The suksma bhutas combine in different proportions with the radical, as its material cause, and other bhutas, as the efficient cause, to form the mahabhutas. Suksma bhutas and panus, or paramanus, (atoms) cannot exist in the phenomenal state in an uncombined form. Two atoms combine as a result of parispanda (rotary or vibratory motion) to form a dvyanuka (molecule); three of these dvyanukas combine to form a tryanuka, and so on, until heavier metals are formed. Excepting akasha, all other tanmatras have attributes of the previous ones in the succeeding ones. The tanmatras are quanta of energy. The total sattwik aspects of the five tanmatras combine to form the antah-karana or inner-instrument consisting of manas, buddhi, citta, and ahamkara.
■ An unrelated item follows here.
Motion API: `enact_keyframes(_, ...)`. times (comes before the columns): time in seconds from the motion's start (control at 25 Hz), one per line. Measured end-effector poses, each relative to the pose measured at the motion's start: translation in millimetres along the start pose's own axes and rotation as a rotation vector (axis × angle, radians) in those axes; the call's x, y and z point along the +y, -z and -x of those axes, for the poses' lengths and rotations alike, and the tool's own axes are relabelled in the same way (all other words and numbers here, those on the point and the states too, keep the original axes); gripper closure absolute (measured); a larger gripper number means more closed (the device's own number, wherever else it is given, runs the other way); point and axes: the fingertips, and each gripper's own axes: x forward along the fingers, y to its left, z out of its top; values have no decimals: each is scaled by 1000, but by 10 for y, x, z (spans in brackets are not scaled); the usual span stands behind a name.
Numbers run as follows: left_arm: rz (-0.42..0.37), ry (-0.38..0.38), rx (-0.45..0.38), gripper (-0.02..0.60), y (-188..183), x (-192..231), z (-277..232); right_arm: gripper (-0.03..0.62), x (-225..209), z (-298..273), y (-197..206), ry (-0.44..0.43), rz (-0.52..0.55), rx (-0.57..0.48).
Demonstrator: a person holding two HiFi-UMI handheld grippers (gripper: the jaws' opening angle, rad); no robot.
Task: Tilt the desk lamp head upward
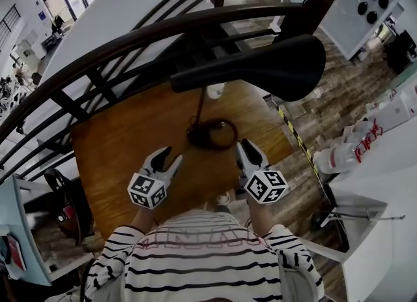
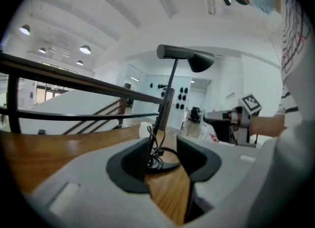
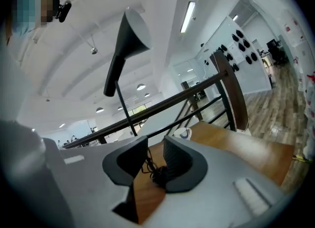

The individual sattwik aspects of tanmatras combine to produce the jnana-indriyas consisting of the five sense organs of perception. The total rajasik aspects of tanmatras of the five tanmatras combine to form the five pranas—prana, apna, vyana, udana, and samana. The individual rajasik aspects of tanmatras combine to produce the five organs of action. The individual tamasik aspects of the five tanmatras combine to form the elements that make up the world, through the process of panchikarana.